Folding this understanding of the threshold into artistic research practices, the threshold of thinking and doing is also understood as a generative site for the production of new techniques, understood as “concepts in the making.” In this paper, I explore the threshold, the technique of feeling—following as a mode of artistic engagement with material that is open to the way that material affectively addresses us, and which proposes a new ethics of relation to the material world, which sees creativity as an emergent process that is distributed across matter, rather than enacted by the artist upon material. This technique situates the artist within a zone of indeterminacy, articulating a mode of material engagement that oscillates between a modality of feeling (intuitive to the temporal becomings and creative movements of matter) and following (which describes an active engagement with the affective propositions that these material movements suggest for composition).

A Cartographic Creativity: Deleuze, Guattari and Deligny Towards New Means of Philosophical Expression

Mapping has become a popular and much commented on practice in social sciences, humanities, and art history. Although mapping is often used to furnish a global view of an idea or to clarify a situation, I would like to argue that it can be a much more complex activity—a “dark precursor” —which escapes usual representation and touches the core of creative processes whether they are of artistic or conceptual orders. In A Thousand Plateaus, maps play a discreet though important part as rhizomatic ways of escaping representation: maps are oriented toward experimentation; they do not reproduce but construct the unconscious; they have multiple entryways; they are open and connectable, detachable, reversible, susceptible to constant modification (Deleuze and Guattari 1987, 12). In Schizoanalytic Cartographies, Félix Guattari (1989, 18, 32) goes further by defining maps as “existential circumscriptions” and by suggesting that mapping calls for an aesthetic account of our experiences. Maps in the frame of this paper thus perform as a means of experimentation toward an encounter between art and philosophy.
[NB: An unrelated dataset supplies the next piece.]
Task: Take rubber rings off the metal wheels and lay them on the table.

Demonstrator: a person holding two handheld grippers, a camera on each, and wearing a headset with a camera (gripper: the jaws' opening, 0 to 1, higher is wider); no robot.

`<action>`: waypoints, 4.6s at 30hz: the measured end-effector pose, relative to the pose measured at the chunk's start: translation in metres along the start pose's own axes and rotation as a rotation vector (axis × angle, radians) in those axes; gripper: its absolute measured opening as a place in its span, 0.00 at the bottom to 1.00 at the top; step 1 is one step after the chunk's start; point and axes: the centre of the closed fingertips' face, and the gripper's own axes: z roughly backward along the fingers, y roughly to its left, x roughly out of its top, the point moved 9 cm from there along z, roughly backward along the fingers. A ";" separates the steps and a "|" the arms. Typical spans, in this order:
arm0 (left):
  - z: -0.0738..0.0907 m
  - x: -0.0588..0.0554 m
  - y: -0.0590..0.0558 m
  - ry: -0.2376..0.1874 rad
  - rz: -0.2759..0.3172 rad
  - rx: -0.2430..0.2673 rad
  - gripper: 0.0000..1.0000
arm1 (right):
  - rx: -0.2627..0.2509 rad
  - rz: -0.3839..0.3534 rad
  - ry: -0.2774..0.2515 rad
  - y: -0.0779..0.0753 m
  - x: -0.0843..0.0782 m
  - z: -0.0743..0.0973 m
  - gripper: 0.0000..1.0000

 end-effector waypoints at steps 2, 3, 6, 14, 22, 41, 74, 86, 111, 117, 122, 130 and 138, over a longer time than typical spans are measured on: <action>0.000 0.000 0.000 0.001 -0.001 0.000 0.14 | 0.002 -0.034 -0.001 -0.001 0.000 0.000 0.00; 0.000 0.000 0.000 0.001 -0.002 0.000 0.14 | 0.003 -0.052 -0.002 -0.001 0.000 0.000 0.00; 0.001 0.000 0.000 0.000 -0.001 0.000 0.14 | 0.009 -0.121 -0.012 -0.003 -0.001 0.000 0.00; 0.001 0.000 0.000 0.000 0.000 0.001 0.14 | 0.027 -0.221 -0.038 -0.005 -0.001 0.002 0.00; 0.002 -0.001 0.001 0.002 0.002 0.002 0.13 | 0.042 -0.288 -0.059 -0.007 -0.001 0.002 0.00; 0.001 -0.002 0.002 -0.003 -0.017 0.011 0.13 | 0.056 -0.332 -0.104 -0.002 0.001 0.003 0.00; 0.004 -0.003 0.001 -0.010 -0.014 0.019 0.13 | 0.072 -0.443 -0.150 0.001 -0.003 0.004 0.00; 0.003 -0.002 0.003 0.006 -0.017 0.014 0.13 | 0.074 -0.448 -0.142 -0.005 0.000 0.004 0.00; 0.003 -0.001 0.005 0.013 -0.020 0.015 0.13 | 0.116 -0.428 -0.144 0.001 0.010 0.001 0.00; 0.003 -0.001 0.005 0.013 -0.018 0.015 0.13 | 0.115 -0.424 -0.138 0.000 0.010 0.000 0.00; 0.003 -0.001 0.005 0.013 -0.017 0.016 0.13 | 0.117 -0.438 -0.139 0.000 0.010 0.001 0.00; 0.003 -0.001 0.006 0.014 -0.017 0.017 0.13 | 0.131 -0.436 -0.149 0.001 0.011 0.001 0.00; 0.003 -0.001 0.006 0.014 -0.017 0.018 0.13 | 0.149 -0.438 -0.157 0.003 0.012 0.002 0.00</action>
To understand how mapping can give us such an access to an impersonal plane of creativity, this paper will focus on one of the most important influences on Deleuze and Guattari on this topic: Fernand Deligny’s work with autistic children. Deligny (1913–96) was a French educator who promoted an approach to autistic children through the wander lines they trace in space. Deligny’s mapping of the children’s journeys didn’t aim to carry any therapeutic, “normalising” purpose; in fact, it was not aimed at all. Through the maps, Deligny wanted to escape our linguistically- and symbolically-shaped reality in order to bring to light the pre-personal “common” (le commun) we share with autistic people (see Álvarez de Toledo, 2013; Deligny 2007).

The main questions structuring this paper will thus concern the “aimless” and the “common” characteristics of those maps and what they can teach us of creative processes. In the preface to Difference and Repetition, Deleuze (1994, xxi) writes on the search for new means of philosophical expression. Could Deligny’s maps be one of those means? How would that affect our views on the formation of subjectivity? What would it tell us about the political production of a common space? How do the maps relate to what Deleuze calls “the virtual”? Would the performativity of those maps affect the very way we tell stories about the creation of art and the creation of concepts?


Álvarez de Toledo, Sandra, ed. 2013. Cartes et lignes d’erre/Maps and Wander Lines: Traces du réseau de Fernand Deligny, 1969–1979. Paris: L’Arachnéen.

Deleuze, Gilles. 1994. Difference and Repetition. Translated by Paul Patton. New York: Columbia University Press.

Deleuze, Gilles, and Félix Guattari. 1987. A Thousand Plateaus: Capitalism and Schizophrenia.. Translated by Brian Massumi. Minneapolis: University of Minnesota Press.

Deligny, Fernand. 2007. Œuvres. Edited by Sandra Álvarez de Toledo. Paris: L’Arachnéen.

Guattari, Félix. 2012. Schizoanalytic Cartographies. Translated by Andrew Goffey. New York: Bloomsbury.